Una cucina, più ristoranti. Negli ultimi cinque anni il numero delle insegne virtuali presenti su Deliveroo è aumentato di oltre il 150%. Sono cucine convenzionali, che possiedono dei coperti: cambiano il nome, creano un menu nuovo, si mettono online con un brand diverso.

Domande di approfondimento generate da 24Ore AI

Il modello è presente in oltre 300 comuni italiani. Monza è la città dove i ristoranti virtuali hanno il peso maggiore rispetto al totale delle attività presenti sulla piattaforma. Seguono Varese, Milano, Torino e Bologna.

Una cucina, più insegne

Il ristorante virtuale, o virtual brand, esiste soltanto nell’app. Il titolare mantiene la propria attività tradizionale e affianca un secondo marchio pensato per le consegne. Può proporre altri piatti, costruire un menu distinto e rivolgersi a clienti diversi senza aprire una nuova sala o installare una seconda cucina.

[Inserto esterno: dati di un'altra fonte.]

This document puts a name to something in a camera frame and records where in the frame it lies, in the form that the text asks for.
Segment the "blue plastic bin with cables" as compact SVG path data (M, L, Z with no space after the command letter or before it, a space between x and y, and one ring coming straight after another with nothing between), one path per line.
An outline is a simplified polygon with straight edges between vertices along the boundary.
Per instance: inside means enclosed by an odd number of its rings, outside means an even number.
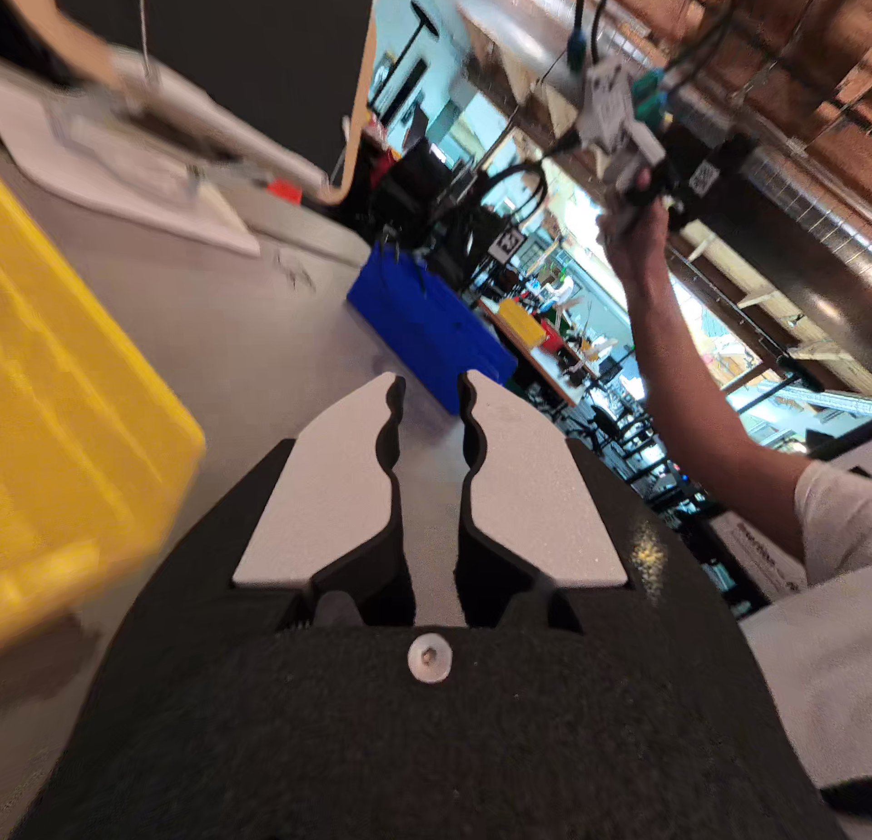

Accanto ai ristoranti virtuali esiste poi un fenomeno più contenuto, anche se difficile da stimare: le ghost kitchen. Sono laboratori senza sala e senza un locale aperto al pubblico, nati per preparare esclusivamente ordini destinati alla consegna.

I virtual brand possono adattarsi al mercato

Il vantaggio di un’insegna è la possibilità di costruire un’offerta basata sulla domanda degli utenti di una determinata zona. «I virtual brand sono uno strumento sempre più strategico per aiutare i nostri partner a innovare la propria offerta e raggiungere nuovi clienti, valorizzando al meglio le potenzialità delle loro cucine», dice Andrea Zocchi, managing director di Deliveroo Italy.